◆ Exercise
What do the lines from the top of the data through the line with "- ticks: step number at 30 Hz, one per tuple" say? Quote them exactly and include both ends.

Data block Block Start

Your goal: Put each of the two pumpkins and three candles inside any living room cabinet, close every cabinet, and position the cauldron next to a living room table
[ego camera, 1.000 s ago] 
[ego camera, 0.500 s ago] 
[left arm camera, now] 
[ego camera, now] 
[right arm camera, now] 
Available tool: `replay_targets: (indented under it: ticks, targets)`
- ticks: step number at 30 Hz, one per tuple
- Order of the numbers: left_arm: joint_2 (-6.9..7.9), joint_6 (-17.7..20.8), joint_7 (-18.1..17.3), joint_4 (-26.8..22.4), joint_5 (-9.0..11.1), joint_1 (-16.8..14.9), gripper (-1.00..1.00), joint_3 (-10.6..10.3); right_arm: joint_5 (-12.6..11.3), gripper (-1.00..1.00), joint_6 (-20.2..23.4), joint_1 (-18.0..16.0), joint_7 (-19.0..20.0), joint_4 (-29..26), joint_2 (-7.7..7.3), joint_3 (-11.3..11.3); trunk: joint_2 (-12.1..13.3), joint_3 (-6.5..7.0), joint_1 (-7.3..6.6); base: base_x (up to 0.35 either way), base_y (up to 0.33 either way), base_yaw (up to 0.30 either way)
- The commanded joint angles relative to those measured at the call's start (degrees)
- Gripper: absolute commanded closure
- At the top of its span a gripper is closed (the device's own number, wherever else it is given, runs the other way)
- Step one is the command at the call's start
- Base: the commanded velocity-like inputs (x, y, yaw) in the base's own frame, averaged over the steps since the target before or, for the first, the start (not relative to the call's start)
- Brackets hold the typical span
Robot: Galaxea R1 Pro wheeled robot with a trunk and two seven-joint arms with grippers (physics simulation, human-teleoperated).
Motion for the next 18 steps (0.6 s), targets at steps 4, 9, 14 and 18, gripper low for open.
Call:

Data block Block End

◆ Answer to this task
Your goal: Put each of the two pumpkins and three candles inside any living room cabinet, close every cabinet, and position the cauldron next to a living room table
[ego camera, 1.000 s ago] 
[ego camera, 0.500 s ago] 
[left arm camera, now] 
[ego camera, now] 
[right arm camera, now] 
Available tool: `replay_targets: (indented under it: ticks, targets)`
- ticks: step number at 30 Hz, one per tuple

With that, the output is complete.